* Collected data entries *
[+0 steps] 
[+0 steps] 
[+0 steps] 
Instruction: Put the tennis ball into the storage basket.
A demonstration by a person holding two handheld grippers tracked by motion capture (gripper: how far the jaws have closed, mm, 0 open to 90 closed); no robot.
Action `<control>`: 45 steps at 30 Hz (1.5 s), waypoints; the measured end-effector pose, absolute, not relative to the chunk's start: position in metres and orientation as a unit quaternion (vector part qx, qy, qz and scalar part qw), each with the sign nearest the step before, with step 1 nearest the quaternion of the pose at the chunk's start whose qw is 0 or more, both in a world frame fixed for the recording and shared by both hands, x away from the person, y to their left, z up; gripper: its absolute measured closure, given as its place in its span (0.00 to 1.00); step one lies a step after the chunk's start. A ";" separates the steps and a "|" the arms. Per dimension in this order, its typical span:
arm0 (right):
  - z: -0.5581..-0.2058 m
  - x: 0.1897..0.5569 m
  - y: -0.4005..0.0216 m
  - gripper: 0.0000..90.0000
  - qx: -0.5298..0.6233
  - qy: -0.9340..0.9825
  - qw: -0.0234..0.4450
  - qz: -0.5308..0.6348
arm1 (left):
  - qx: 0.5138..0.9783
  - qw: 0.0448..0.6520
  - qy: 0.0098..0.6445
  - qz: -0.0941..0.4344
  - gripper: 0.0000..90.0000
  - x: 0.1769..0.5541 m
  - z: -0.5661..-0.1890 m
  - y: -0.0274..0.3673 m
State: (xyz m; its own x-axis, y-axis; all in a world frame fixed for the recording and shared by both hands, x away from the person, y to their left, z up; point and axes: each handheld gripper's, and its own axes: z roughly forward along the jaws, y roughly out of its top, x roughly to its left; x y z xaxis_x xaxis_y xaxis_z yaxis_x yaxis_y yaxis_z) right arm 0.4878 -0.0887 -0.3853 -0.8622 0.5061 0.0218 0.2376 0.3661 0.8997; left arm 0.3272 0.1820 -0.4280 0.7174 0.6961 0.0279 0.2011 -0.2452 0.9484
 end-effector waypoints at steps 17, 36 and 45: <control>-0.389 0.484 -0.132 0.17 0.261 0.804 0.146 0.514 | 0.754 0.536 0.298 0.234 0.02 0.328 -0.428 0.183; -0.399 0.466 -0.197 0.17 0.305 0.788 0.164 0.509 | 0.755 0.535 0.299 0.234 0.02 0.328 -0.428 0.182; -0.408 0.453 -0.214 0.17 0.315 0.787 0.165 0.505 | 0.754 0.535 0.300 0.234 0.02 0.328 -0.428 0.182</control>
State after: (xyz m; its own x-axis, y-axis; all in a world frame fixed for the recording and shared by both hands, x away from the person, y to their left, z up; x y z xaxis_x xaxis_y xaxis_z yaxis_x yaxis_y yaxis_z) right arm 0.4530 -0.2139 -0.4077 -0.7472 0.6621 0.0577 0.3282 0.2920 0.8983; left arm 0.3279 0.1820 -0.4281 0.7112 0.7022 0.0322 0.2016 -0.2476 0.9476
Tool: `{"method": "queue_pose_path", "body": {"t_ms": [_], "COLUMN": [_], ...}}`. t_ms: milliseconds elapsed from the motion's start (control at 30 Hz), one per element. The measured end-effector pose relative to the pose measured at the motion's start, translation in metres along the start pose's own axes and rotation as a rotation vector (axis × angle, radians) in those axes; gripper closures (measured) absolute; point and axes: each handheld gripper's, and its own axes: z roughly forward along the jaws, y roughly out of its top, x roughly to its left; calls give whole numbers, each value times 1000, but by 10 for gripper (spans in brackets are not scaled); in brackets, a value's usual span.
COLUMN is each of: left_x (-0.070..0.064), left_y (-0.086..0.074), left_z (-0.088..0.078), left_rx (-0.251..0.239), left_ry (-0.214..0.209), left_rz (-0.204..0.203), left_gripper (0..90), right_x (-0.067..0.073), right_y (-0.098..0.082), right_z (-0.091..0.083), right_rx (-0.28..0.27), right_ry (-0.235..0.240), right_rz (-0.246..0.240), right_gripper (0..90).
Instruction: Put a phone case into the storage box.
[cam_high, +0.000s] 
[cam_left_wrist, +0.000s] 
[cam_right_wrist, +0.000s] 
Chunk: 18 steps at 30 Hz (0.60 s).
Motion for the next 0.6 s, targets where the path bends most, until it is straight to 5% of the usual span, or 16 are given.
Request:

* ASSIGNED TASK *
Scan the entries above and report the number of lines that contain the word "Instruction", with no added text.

* YOUR SOLUTION *
2